As for his lack of a need to rebuild, he has taken Meyer’s legacy and built on top of it. Meyer only made it to two CFPs, which Day has already matched. He only won three Big Ten Championships, the third one while Day was heavily involved with the offense and already named the head coach in waiting. Day has won two in his first two years as a full-time head coach.
While Meyer had a top-five recruiting class almost every year he was in Columbus, Day hasn’t fully relied on Meyer recruits. Day’s star quarterback transferred to Ohio State after Day was already wearing the head coach’s headset. If Justin Fields hadn’t transferred, Day’s starting quarterback would have been either Tate Martell or Chris Chuganov. Trey Sermon was another key transfer under the Day regime that played an instrumental part in the Buckeyes’ 2020 season.
The 2021 Ohio State Buckeyes look ready to do serious damage, and Day recruits are starting to outnumber Meyer recruits. Day has, at minimum, sustained Meyer’s legacy, which is no easy task.
Day Is A Victim Of High Expectations
Over the last 20 years, Ohio State has been one of the most consistent programs in the country. Three different head coaches have played for a total of five National Championships. Only Alabama and LSU have played for or won more BCS/CFP National Championships than Ohio State.
Perhaps Day isn’t as highly regarded because his expectations are too high to be surpassed. The only thing he could do to exceed the expectations placed on him is to win a national championship.
That is no doubt the goal of the Buckeyes’ head coach no matter who he is. But there are only five active head coaches who have won a national championship. If Day’s sole National Championship appearance would have turned out differently, he would be in an extremely select group of coaches.
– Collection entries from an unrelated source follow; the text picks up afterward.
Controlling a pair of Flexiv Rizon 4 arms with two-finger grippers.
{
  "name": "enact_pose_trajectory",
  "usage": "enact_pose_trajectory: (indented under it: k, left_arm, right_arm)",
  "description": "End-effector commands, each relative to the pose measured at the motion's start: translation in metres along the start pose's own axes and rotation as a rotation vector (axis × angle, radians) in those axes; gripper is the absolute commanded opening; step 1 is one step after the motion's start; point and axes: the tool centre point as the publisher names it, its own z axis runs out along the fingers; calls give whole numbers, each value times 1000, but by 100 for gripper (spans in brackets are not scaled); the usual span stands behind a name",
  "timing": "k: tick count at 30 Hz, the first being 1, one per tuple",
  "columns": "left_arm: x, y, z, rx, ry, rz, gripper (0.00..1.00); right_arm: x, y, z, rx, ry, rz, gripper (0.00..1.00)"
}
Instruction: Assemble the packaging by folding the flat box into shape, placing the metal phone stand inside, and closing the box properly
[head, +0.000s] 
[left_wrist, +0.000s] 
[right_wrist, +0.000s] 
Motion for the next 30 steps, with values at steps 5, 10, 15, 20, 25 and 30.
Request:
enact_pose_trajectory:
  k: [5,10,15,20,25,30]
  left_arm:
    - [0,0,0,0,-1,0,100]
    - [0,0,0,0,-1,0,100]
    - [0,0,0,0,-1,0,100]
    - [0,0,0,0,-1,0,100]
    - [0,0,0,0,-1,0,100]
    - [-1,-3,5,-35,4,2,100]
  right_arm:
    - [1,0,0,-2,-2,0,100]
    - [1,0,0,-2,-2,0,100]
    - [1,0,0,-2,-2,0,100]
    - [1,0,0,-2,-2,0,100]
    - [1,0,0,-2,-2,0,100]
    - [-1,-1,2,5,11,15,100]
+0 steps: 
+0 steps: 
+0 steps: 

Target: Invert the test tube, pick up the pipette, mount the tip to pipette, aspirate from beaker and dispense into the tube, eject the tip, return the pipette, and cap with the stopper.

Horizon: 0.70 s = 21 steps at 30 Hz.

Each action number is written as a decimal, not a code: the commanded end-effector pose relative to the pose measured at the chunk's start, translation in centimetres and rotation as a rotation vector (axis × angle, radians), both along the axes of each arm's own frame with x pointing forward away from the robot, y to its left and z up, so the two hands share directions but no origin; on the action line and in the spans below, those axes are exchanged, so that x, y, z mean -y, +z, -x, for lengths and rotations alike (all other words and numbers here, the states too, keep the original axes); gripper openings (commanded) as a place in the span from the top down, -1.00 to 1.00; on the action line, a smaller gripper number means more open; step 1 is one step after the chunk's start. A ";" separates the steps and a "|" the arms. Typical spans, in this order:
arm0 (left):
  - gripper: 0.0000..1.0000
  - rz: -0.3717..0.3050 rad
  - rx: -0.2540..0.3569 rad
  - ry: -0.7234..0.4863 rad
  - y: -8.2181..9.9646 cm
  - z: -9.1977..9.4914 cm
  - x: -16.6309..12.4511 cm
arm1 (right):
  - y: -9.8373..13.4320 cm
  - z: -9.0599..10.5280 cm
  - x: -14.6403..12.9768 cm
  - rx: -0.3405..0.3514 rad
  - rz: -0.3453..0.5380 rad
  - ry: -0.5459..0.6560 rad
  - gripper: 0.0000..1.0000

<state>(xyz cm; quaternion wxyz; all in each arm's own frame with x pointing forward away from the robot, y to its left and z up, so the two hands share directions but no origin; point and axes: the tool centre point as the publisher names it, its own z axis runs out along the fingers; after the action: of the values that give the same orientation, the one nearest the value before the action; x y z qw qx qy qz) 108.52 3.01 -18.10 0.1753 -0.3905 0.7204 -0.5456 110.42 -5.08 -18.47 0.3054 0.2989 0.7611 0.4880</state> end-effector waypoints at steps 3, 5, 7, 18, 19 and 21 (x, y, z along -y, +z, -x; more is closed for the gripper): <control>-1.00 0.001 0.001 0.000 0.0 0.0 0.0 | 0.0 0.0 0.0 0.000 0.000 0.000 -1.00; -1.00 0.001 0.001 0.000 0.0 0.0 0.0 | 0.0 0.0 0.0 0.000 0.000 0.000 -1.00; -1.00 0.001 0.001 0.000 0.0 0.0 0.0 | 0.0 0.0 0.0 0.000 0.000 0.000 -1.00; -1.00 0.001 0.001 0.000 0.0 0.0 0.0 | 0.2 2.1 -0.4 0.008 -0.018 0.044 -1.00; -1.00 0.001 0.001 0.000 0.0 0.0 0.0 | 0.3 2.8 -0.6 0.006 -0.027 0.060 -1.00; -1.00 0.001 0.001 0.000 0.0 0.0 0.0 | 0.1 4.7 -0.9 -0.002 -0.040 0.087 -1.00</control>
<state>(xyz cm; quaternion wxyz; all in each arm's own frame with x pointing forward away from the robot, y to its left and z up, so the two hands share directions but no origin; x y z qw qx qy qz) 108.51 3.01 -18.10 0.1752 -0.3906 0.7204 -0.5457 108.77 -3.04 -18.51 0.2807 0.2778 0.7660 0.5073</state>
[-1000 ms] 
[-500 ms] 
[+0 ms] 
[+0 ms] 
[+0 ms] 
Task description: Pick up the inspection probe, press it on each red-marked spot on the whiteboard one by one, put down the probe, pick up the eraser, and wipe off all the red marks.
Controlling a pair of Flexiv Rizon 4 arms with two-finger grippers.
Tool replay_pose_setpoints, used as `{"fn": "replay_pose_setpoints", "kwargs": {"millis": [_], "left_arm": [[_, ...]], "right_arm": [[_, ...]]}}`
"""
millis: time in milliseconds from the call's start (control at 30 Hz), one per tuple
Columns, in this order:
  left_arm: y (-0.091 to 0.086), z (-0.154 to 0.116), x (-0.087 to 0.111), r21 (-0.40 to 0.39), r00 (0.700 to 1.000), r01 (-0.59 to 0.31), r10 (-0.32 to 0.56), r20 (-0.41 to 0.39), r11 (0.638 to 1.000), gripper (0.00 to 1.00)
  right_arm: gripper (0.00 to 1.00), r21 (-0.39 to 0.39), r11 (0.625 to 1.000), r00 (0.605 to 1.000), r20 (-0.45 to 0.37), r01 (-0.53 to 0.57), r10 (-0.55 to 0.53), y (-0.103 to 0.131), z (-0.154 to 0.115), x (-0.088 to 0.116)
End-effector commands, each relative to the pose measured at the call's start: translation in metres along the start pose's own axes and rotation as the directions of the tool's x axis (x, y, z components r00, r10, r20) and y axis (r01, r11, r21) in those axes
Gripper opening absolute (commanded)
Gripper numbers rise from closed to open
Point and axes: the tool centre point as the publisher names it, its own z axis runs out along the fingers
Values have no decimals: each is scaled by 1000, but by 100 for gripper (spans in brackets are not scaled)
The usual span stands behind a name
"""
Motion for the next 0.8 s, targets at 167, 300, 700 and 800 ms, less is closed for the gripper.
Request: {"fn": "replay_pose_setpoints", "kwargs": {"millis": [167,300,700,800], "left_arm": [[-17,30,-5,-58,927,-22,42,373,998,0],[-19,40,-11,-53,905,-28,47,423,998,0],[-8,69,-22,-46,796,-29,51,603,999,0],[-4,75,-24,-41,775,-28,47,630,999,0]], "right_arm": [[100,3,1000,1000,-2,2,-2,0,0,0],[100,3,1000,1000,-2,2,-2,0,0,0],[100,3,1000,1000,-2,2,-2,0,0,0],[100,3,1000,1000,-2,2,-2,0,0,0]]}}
Would one game be the difference between being in the top-six and being left out of the top-20 altogether?
It’s clear why coaches like Fickell, Campbell, Allen, and others get credit for taking downtrodden programs and turning them into top-ranked teams. All three of those coaches have set new milestones for their respective teams in the last few years. Day clearly had a better start than these coaches.
But others, like Kirby Smart, Dan Mullen, and Lincoln Riley should have similar exceptions as Day. In fact, Smart should have higher expectations due to his recruiting classes. Both Smart and Mullen have two of the best recruiting bases in the country, yet have combined for one conference Championship and one CFP win. Why aren’t they the victims of the same expectations?
While some media outlets don’t think Day is a top head coach, the recruits in the 2021 and 2022 classes do. To be honest, that is probably all Day cares about.